# Extra checks on cross-channel travel this weekend.



## Grizzly (May 9, 2005)

Teresa May has just issued a warning that there will be " enhanced security checks" this weekend for anyone leaving the country and particularly for those travelling via Channel ports. She advises leaving " ample" time for both journey and check in.

Take your sarnies...


----------



## gaspode (May 9, 2005)

I should think it's the ones coming IN they need to check, not the ones going out. Especially the ones that come in under lorries. 

Talk about shutting the door after the horse has bu*****d off?
All they seem to be concerned about at Calais is a few bottles of booze and some ****, will they ever get their act together?

More staff and better targeted searches is what they need.


----------



## cabby (May 14, 2005)

Why not place a couple of Mosque's near the barriers and broadcast a call to prayer, photograph them.Then watch those that are not known until cleared.

cabby


----------



## Grizzly (May 9, 2005)

gaspode said:


> I should think it's the ones coming IN they need to check, not the ones going out. Especially the ones that come in under lorries.
> 
> Talk about shutting the door after the horse has bu*****d off?
> All they seem to be concerned about at Calais is a few bottles of booze and some ****, will they ever get their act together?
> ...


She didn't say the checks were on the UK side of the Channel.


----------



## gaspode (May 9, 2005)

Grizzly said:


> She didn't say the checks were on the UK side of the Channel.


Ah - but you did say in your post "enhanced security checks this weekend for anyone *leaving* the country", which rather suggests that the extra security checks were at this side of the channel?


----------



## Penquin (Oct 15, 2007)

Well she would not want to be accused of exporting terrorists would she? :serious:

Or maybe she is checking that Farage is not attempting to escape....... :smile2:

Or she is still looking for GO ? As he has not managed to quite explain his budget...... :grin2:

There are numerous reasons for such a state of security..... :surprise:
Dave


----------



## p-c (Oct 27, 2007)

Hi
Going through a checking process could be a small price to pay.
Keep safe.
Regards
p-c


----------



## Jmdarr (Oct 9, 2013)

It's not what there saying that worries me it's what there not saying that really worries me.


----------



## Pudsey_Bear (Sep 25, 2008)

gaspode said:


> I should think it's the ones coming IN they need to check, not the ones going out. Especially the ones that come in under lorries.
> 
> Talk about shutting the door after the horse has bu*****d off?
> All they seem to be concerned about at Calais is a few bottles of booze and some ****, will they ever get their act together?
> ...


You should watch the UK border force program, they do a lot, but it's an insurmountable problem, we even have customs and immigration officers on French soil, but all they can do is chuck them off site, and back the come next day.


----------



## gaspode (May 9, 2005)

Kev_n_Liz said:


> it's an insurmountable problem, we even have customs and immigration officers on French soil, but all they can do is chuck them off site, and back the come next day.
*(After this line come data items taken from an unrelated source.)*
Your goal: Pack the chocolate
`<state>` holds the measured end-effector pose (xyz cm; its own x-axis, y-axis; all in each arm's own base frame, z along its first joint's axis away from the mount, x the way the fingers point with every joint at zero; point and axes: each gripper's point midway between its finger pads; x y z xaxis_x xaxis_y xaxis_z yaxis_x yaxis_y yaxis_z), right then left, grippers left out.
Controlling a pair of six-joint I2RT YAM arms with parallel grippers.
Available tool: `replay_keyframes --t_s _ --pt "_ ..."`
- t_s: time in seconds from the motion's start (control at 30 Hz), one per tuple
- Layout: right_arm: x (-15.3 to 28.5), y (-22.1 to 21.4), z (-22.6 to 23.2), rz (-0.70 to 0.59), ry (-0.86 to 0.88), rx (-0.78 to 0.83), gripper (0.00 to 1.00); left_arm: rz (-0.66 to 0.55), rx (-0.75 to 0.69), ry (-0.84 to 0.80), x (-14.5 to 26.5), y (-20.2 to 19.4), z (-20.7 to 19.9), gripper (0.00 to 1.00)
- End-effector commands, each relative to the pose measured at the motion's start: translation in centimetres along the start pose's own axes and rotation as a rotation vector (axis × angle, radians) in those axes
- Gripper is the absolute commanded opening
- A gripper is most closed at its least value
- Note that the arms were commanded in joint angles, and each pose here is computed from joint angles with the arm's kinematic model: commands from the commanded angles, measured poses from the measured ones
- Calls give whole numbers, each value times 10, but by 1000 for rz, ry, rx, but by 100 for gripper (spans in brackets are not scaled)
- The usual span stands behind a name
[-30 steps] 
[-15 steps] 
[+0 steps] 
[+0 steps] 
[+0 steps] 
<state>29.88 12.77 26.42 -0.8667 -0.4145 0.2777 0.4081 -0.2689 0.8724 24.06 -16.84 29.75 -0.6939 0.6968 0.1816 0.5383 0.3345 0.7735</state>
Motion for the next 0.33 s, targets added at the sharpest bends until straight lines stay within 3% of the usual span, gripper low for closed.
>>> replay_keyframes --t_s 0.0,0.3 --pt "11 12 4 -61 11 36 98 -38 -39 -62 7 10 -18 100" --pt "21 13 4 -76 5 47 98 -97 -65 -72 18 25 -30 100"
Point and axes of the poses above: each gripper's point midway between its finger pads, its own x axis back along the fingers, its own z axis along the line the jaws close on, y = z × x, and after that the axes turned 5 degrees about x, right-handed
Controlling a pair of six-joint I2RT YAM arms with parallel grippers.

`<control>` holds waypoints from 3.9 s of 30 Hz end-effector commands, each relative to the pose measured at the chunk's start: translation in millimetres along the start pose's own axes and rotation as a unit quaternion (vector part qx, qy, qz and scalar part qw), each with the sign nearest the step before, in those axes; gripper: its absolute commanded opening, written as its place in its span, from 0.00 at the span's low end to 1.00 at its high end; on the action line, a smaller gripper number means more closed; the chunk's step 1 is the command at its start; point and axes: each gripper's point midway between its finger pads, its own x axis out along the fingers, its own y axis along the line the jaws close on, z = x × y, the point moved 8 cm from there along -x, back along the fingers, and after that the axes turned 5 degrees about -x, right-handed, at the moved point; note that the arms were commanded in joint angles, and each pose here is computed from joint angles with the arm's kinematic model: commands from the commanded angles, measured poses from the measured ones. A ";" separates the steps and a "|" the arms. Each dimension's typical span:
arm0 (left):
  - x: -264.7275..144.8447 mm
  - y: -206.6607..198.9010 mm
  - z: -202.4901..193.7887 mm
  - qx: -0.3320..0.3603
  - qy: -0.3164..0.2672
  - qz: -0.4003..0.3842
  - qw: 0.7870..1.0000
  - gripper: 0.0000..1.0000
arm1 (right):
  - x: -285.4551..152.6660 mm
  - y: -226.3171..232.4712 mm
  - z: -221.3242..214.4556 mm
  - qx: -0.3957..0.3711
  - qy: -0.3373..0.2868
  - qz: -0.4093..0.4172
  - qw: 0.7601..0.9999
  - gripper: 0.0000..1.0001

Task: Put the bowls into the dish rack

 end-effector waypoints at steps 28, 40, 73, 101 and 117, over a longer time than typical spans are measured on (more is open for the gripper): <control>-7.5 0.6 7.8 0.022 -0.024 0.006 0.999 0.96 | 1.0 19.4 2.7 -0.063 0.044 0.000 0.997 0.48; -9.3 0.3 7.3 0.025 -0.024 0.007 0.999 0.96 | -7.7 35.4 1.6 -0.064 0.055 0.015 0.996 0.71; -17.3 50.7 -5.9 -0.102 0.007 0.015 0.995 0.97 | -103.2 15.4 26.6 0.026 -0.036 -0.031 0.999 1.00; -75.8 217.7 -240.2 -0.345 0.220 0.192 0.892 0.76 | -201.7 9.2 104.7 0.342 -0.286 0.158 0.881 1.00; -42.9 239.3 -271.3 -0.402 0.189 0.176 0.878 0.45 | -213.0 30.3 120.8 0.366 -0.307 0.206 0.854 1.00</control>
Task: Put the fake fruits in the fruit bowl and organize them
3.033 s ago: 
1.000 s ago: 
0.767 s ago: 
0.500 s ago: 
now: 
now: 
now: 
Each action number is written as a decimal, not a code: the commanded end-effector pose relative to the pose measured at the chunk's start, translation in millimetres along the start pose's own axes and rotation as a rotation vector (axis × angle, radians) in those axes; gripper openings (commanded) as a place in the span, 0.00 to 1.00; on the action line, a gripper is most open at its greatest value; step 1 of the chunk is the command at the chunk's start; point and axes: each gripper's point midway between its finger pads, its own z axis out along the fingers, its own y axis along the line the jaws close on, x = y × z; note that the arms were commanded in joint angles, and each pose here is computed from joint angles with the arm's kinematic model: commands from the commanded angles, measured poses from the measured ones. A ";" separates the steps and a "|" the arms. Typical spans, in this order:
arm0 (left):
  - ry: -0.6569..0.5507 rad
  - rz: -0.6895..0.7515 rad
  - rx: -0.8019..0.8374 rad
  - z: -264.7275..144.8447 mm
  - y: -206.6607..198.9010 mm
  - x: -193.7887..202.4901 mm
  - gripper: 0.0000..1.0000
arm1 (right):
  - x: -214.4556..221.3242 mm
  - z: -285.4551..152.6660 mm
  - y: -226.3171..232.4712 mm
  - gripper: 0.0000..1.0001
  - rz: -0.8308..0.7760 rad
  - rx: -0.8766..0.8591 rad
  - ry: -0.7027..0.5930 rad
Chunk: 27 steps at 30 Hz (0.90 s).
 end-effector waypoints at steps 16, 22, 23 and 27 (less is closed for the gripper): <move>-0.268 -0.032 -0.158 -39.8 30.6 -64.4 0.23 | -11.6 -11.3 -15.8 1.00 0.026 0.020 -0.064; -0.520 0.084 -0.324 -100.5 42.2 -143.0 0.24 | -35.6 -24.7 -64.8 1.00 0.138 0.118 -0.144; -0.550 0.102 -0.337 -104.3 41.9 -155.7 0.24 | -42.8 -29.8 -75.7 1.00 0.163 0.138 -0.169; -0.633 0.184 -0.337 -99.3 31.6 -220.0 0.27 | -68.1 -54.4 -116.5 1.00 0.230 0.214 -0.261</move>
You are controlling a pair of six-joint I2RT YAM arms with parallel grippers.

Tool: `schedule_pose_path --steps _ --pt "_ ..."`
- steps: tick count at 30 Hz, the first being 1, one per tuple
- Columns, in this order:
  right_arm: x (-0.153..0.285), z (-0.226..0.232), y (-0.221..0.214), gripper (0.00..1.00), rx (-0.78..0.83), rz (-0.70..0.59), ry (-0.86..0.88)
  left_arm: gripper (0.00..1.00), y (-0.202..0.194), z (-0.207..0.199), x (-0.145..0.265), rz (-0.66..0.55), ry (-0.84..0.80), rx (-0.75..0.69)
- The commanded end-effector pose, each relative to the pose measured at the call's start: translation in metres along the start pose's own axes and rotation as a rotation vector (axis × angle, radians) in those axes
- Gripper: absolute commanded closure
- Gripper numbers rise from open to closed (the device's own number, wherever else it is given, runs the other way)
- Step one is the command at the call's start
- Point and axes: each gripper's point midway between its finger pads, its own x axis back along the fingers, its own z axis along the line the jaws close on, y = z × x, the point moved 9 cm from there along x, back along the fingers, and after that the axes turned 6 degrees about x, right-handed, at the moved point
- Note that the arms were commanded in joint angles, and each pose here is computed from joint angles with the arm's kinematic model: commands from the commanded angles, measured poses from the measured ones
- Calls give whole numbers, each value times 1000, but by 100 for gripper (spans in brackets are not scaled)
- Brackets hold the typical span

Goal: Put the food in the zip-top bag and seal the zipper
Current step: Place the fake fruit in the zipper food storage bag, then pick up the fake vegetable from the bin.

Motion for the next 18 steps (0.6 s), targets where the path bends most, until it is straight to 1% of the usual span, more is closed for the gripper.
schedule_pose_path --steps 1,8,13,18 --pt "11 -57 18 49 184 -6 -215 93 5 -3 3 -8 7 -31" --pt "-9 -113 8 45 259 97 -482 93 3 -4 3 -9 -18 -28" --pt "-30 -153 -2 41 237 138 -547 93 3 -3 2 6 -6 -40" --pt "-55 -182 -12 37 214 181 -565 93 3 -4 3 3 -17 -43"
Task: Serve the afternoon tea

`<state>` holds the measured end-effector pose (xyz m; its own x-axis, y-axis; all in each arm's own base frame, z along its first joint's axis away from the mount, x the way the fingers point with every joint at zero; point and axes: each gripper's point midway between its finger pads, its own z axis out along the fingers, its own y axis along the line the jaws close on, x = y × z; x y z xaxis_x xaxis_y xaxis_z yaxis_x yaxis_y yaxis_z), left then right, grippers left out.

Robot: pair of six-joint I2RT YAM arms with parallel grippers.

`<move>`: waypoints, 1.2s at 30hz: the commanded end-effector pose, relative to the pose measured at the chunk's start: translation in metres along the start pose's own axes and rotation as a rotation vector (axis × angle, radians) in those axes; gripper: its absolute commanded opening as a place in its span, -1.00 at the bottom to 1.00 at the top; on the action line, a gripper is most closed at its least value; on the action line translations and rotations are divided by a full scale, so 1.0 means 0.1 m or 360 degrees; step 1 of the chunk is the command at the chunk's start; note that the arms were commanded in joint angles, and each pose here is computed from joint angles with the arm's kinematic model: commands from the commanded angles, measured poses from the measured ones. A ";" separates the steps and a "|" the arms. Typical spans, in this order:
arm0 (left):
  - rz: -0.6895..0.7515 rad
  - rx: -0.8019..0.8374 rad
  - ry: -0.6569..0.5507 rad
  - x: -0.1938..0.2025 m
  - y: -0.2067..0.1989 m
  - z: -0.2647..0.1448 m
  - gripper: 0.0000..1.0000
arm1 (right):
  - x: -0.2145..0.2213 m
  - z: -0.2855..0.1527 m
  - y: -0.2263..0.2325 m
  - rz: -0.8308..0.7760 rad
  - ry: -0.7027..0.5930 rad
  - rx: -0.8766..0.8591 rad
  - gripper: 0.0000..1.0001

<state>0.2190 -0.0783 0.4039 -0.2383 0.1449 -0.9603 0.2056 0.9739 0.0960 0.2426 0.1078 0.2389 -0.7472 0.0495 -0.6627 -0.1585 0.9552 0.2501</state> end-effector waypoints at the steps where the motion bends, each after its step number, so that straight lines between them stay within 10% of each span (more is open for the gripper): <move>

There are very few insurmountable problems in this world Kev and controlling the borders properly on an island certainly isn't one of them.

To my mind, border security is currently one of the most serious issues to face the UK and as a result it needs massive resources to ensure our country is kept as safe as possible. If that costs money then so be it, I'd rather see a lot of cash thrown at the problem than hear about lots of people dying as a result of religious and power besotted fanatics.


----------



## raynipper (Aug 4, 2008)

We have got to try and get back 'in' in ten days time. It's bad enough with an hour before the six hour ferry crossing. Then more delays.
I know about the extra security but the immigration staff have been cut back.

Ray.


----------



## mgdavid (Nov 27, 2014)

gaspode said:


> There are very few insurmountable problems in this world Kev and controlling the borders properly on an island certainly isn't one of them.
> 
> To my mind, border security is currently one of the most serious issues to face the UK and as a result it needs massive resources to ensure our country is kept as safe as possible. If that costs money then so be it, I'd rather see a lot of cash thrown at the problem than hear about lots of people dying as a result of religious and power besotted fanatics.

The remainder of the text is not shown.